Clinical features

•Very rare

•Solitary– elderly F>M, 1-2 mm skin-colored papule with a predilection for the face & scalp but may occur elsewhere

•Localized– pink or brown plaque with a predilection for scalp, +/- milia & alopecia

•Linear nevoid– congenital/acquired, dermatomal, can be very extensive +/- alopecia, BCC, epidermoid cysts & comedones

•Segmental– associated with osseous & dental malformations & cerebral defects

•Generalized– facial plaques, alopecia totalis +/- myasthenia gravis, cystic fibrosis, thyroid abnormalities, hyperhidrosis & SLE

•Generalized may also be associated with tuberous sclerosis, Cowden-, Gorlin-Golz-  & Rombo syndromes

•Autosomal dominant inherited variant- childhood & adult forms

Histological features

•Mutation in PTCH-1 gene (encodes receptor for protein product of Sonic Hedghog gene)
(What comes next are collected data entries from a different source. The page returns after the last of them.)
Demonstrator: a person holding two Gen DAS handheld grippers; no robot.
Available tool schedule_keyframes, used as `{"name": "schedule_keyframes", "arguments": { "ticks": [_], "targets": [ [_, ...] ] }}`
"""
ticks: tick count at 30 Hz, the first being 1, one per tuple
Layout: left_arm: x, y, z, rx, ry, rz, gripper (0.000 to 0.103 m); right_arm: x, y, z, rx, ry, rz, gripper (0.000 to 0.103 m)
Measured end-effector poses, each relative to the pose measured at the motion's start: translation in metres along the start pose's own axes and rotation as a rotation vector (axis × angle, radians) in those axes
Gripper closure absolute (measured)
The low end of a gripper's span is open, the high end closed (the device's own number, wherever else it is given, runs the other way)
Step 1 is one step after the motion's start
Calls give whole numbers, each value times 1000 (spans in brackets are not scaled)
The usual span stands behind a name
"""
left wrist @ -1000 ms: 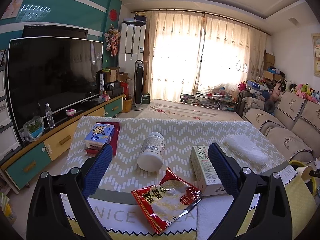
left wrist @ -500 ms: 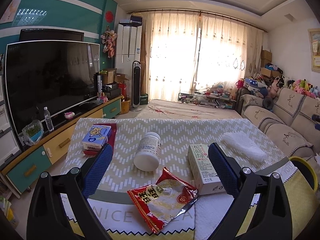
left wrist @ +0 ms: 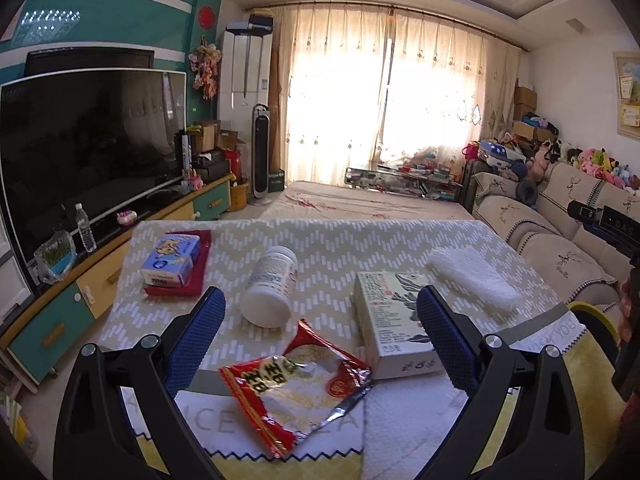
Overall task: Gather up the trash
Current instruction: 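Reach the left gripper to the printed tea box and grasp it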
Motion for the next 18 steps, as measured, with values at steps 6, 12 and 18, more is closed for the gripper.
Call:
{"name": "schedule_keyframes", "arguments": {
  "ticks": [6,12,18],
  "targets": [
    [35,-25,57,108,-44,-168,7,1,-5,5,36,9,-20,41],
    [71,-30,85,125,-16,-297,7,7,-10,4,42,19,-43,41],
    [99,-37,86,156,50,-392,7,12,-16,-2,43,39,-69,41]
  ]
}}
Point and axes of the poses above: each gripper's, at about its wrist camera, not at the fingertips, and x roughly the way its jaws point, z to its right, y to its top, the point moved 10 cm from there along x, roughly the way its jaws point, and after that the axes turned 4 degrees about -x, right-handed, at the moved point
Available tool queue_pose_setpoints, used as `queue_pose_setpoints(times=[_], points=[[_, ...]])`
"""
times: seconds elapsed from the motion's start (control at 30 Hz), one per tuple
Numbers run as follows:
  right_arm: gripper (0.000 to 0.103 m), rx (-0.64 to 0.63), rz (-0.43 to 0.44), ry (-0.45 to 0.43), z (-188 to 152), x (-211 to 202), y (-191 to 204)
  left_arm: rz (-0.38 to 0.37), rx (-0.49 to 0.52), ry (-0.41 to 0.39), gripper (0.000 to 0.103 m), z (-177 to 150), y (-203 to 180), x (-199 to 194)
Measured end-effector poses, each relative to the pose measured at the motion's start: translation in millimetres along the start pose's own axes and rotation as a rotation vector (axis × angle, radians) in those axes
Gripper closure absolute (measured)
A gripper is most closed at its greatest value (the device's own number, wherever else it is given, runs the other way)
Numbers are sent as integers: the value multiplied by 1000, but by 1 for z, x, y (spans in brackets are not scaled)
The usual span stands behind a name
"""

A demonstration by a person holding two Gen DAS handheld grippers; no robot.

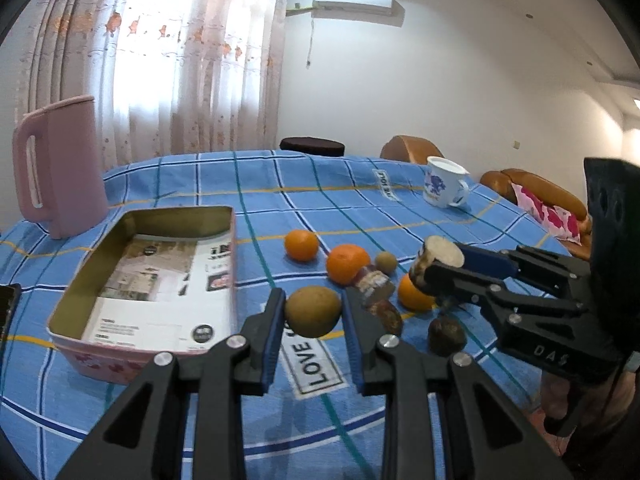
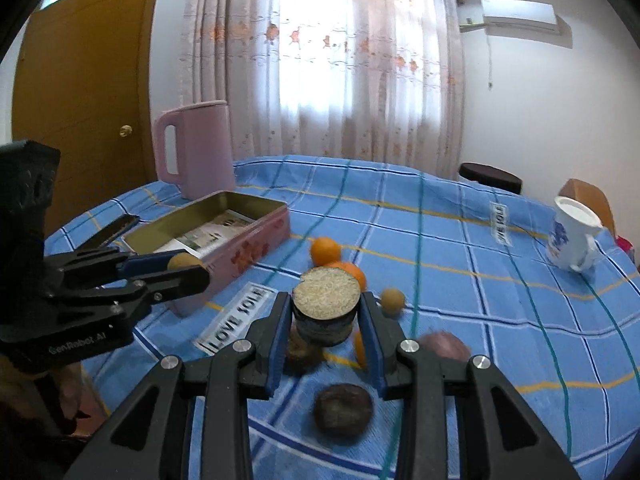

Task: Organize fruits
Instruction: 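Carry the kiwi with the left tool while the right tool carries the jar over the pink tin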

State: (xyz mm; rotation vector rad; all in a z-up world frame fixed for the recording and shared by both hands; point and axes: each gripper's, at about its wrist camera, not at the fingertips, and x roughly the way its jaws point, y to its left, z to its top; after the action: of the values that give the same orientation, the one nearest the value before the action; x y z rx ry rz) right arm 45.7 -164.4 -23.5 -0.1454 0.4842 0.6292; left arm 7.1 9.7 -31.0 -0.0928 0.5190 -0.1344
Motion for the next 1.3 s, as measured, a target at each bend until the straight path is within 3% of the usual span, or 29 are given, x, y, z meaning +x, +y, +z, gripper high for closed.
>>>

•Vertically orientated, folliculocentric,  thin, anastomosing strands composed of basaloid cells embedded in a loose fibrous stroma

•No pleomorphism

•No mitoses

•Epidermal origin sometimes evident

•+/- peripheral palisading

•Variable keratocysts

•No retraction artifact or stromal mucin deposition

•Sometimes, in addition, trichoepithelioma-like lesions are present

•BCC may complicate, particularly in the linear nevoid variant

•CD20+ve Merkel cells

•Stromal CD34 +ve cells

•Outermost layer bcl-2 expression (compare with BCC)

•Low Ki67 expression (compare with marked expression in BCC)

Differential diagnosis

In the majority of cases, the diagnosis is straighforward. In case of any difficulty, basaloid follicular hamartoma can be distinguished from basal cell carcinoma by the absence of nodules, retraction artifact and stromal mucin deposition. The immunohistochemistry profile is quite different (see histology).